How to Keep Your Clients’ Kids from Firing You
The vast majority of the children of financial advice clients ditch their parents’ advisors. Advisors who want to hang on to the next generation will need to connect with them emotionally, Kathleen Burns Kingsbury tells ThinkAdvisor.
Up to 95% of children no longer work with their parents’ advisors once they get their inheritance, according to Kingsbury, a former psychotherapist and bank examiner and founder of consulting firm KBK Wealth Connection who also teaches financial planning psychology at the graduate level at Bentley University, according to ThinkAdvisor. Kingsbury tells the publication “a large majority” of advisors don’t feel comfortable talking about how money and emotions are entangled.
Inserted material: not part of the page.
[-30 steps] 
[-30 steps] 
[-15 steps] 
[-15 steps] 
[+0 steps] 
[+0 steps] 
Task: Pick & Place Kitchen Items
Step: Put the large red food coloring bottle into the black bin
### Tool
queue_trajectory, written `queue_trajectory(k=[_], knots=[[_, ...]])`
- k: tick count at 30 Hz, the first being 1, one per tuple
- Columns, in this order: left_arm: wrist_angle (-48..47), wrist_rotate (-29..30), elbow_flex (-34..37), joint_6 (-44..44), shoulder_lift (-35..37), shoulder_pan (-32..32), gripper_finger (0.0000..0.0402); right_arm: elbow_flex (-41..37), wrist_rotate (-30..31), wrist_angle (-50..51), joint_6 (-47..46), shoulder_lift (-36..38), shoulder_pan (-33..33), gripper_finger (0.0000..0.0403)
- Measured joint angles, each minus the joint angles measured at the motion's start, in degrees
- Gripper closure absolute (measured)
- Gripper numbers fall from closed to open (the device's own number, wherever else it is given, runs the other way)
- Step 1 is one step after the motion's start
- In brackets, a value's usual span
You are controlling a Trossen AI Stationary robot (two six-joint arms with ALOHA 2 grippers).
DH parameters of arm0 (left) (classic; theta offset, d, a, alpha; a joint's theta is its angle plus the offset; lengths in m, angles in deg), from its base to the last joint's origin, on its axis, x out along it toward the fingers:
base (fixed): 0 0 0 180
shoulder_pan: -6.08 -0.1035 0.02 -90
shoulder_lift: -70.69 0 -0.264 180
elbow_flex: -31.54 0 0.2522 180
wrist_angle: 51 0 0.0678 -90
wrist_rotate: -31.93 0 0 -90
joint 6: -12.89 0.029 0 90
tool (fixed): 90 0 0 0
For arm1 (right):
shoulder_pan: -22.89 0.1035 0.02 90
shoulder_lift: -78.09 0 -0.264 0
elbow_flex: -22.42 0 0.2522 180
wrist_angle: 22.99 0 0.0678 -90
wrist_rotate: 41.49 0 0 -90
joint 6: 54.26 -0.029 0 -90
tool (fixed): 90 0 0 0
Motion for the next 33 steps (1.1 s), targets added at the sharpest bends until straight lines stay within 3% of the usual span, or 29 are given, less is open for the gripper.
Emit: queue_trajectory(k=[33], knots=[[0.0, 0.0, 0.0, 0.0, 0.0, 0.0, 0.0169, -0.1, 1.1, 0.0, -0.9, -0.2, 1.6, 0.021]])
And that’s keeping them from developing the skills to tackle the emotional side of finance and, by extension, prevents them from building relationships with the next generation, she tells ThinkAdvisor.
Advisors also have a problem talking about death, says Kingsbury. But engaging in such conversations creates emotional connections, she tells the publication, which boosts the probability of keeping the next generation’s assets on their books.
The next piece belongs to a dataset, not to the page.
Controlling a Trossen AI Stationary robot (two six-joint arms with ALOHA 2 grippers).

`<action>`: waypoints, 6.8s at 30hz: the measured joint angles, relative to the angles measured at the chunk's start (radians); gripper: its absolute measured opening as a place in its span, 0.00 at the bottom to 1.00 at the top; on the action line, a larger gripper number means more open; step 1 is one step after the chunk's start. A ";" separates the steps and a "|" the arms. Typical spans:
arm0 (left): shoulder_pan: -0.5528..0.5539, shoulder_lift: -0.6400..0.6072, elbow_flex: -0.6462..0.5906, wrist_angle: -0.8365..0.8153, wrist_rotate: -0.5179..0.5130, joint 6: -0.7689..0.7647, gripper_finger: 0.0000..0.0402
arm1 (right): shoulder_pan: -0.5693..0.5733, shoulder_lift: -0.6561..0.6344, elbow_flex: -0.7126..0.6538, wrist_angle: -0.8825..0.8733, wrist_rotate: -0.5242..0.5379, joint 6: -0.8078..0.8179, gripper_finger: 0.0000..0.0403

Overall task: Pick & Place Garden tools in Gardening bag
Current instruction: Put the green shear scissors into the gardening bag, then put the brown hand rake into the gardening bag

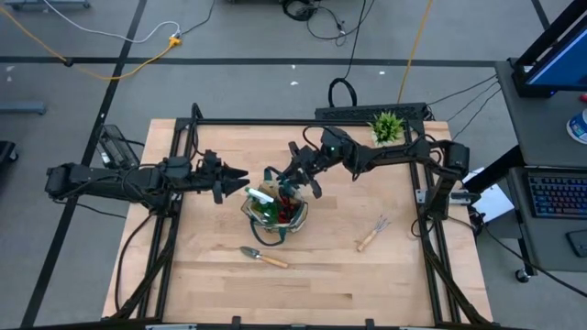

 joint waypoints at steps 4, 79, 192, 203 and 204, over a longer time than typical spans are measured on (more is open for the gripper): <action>0.000 0.000 0.000 0.000 -0.009 0.000 0.62 | 0.005 0.011 0.000 -0.029 -0.002 -0.060 0.11; 0.000 0.000 0.000 0.001 -0.024 0.017 0.62 | 0.097 -0.031 0.000 -0.290 0.186 -0.181 0.01; -0.424 -0.283 -0.065 -0.267 -0.292 0.351 0.62 | 0.767 -0.492 -0.383 -1.354 0.787 -0.152 0.43; -0.474 -0.300 -0.174 -0.150 -0.312 0.333 0.62 | 0.767 -0.447 -0.401 -1.381 0.795 -0.134 0.43; -0.479 -0.305 -0.185 -0.137 -0.312 0.333 0.62 | 0.766 -0.445 -0.411 -1.374 0.795 -0.126 0.43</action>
“An advisor with less emotional intelligence may be a very good mathematician and good at investing but isn’t great at connecting with a family and the next generation,” she tells ThinkAdvisor.
The emotional connection is particularly important in the age of robo-advisors, Kingsbury insists. Advisors can certainly use technology for their benefit but they also have the ability to talk to the next generation of clients about their parents aging and about their worries when it comes to saving for a house or raising kids, she tells the publication.